Creating new table...
Created new table ATDB._AccelSummary_new OK.
Waiting forever for new table `ATDB`.`_AccelSummary_new` to replicate to ChiefDB2...
Altering new table...
Altered `ATDB`.`_AccelSummary_new` OK.
2015-07-09T11:28:40 Creating triggers...
2015-07-09T11:28:40 Created triggers OK.
2015-07-09T11:28:40 Copying approximately 105672117 rows...
2015-07-09T11:28:40 Dropping triggers...
2015-07-09T11:28:40 Dropped triggers OK.
2015-07-09T11:28:40 Dropping new table...
2015-07-09T11:28:40 Dropped new table OK.
`ATDB`.`AccelSummary` was not altered.
Segmentation fault (core dumped)

Revision history for this message
Dave Gregg (dgregg) wrote :

Removed the dsns from the equation....It still core dumps ??

pt-online-schema-change h=10.0.10.110,D=ATDB,t=AccelSummary,u=root,p=pswd --nocheck-replication-filters --check-interval=2 --max-lag=60 --critical-load Threads_running=10 --alter "add column BulkID varchar (30) NOT NULL, add key ( BulkID );" --execute
Cannot connect to D=ATDB,h=10.0.2.145,p=...,u=root
Found 1 slaves:
  ChiefDB2
Will check slave lag on:
  ChiefDB2
Operation, tries, wait:
  copy_rows, 10, 0.25
  create_triggers, 10, 1
  drop_triggers, 10, 1
  swap_tables, 10, 1
  update_foreign_keys, 10, 1
Altering `ATDB`.`AccelSummary`...
Creating new table...
Created new table ATDB._AccelSummary_new OK.
Waiting forever for new table `ATDB`.`_AccelSummary_new` to replicate to ChiefDB2...
Altering new table...
Altered `ATDB`.`_AccelSummary_new` OK.
2015-07-09T11:47:28 Creating triggers...
2015-07-09T11:47:28 Created triggers OK.
2015-07-09T11:47:28 Copying approximately 105672117 rows...
2015-07-09T11:47:29 Dropping triggers...
2015-07-09T11:47:29 Dropped triggers OK.
2015-07-09T11:47:29 Dropping new table...
2015-07-09T11:47:29 Dropped new table OK.
`ATDB`.`AccelSummary` was not altered.
Segmentation fault (core dumped)

Revision history for this message
Frank Cizmich (frank-cizmich) wrote :

Dave,

The "core dump" may be a sign that it's related to this other issue:

https://bugs.launchpad.net/percona-toolkit/+bug/1446928

There is a patch in the first comment there.
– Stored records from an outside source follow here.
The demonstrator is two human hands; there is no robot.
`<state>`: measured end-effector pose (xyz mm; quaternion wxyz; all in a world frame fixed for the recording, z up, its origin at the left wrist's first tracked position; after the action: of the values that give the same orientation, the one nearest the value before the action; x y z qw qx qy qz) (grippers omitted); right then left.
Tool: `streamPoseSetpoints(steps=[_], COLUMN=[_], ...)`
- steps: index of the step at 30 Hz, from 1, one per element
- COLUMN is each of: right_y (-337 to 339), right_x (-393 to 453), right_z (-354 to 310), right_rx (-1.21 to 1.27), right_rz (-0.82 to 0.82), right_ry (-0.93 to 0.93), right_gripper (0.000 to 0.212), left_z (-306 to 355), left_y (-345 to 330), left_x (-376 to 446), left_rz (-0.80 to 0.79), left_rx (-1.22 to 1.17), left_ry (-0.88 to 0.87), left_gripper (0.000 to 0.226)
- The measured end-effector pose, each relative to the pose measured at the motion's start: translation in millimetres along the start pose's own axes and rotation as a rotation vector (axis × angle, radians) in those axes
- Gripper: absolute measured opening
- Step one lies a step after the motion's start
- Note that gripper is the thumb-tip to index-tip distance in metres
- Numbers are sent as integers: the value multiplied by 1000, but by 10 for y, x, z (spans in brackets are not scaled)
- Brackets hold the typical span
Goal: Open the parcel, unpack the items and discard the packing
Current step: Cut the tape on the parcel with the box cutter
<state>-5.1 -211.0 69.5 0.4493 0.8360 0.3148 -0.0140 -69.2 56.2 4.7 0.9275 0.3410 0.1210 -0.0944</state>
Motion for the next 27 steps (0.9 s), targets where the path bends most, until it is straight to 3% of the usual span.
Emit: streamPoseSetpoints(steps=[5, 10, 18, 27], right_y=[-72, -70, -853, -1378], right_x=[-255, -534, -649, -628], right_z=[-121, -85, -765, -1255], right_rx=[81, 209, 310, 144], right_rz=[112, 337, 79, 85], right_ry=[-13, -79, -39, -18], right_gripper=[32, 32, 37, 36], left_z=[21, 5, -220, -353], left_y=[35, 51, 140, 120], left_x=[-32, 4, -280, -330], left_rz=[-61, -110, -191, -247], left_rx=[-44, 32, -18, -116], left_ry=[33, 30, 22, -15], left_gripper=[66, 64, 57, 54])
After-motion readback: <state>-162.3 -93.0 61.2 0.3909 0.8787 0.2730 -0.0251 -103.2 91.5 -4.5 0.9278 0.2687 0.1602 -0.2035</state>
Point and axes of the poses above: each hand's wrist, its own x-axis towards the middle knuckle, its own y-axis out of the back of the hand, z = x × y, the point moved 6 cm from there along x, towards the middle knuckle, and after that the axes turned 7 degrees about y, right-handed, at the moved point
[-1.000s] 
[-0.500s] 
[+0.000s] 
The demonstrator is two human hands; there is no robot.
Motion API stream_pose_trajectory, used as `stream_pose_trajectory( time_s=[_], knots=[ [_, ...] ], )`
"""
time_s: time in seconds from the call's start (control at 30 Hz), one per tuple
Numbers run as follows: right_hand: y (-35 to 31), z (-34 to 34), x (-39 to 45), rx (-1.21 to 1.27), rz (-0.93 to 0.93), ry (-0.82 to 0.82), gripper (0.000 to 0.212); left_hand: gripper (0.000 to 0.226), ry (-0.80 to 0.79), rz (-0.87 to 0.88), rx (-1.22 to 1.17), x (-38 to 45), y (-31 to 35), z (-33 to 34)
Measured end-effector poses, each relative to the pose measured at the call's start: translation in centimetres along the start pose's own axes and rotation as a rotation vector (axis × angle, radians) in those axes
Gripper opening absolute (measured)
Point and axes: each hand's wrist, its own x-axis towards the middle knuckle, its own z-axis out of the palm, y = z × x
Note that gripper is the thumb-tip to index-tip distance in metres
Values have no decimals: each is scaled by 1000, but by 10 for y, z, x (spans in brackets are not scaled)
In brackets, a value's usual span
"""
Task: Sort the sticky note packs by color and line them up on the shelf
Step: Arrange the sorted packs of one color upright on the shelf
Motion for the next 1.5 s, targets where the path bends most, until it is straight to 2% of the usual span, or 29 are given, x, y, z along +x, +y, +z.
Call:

It's scheduled for next release.

Apart from there being a serious problem with the error reporting (throwing errors in a loop and core dumping) , the original 'user' error was often a wrong --alter command.

Try applying the patch and see if you get a more meaningful error report.

Regards

tags: added: pt-online-schema-change
Revision history for this message
Dave Gregg (dgregg) wrote :

You know what........

This might be attributed to disk space !!!! or lack there of !!!

I just had a schema change CORE DUMP and clean up because the disk space was low........it ran out of space on the master
as the bin-logs continued to build up........it cleaned up and core dumped.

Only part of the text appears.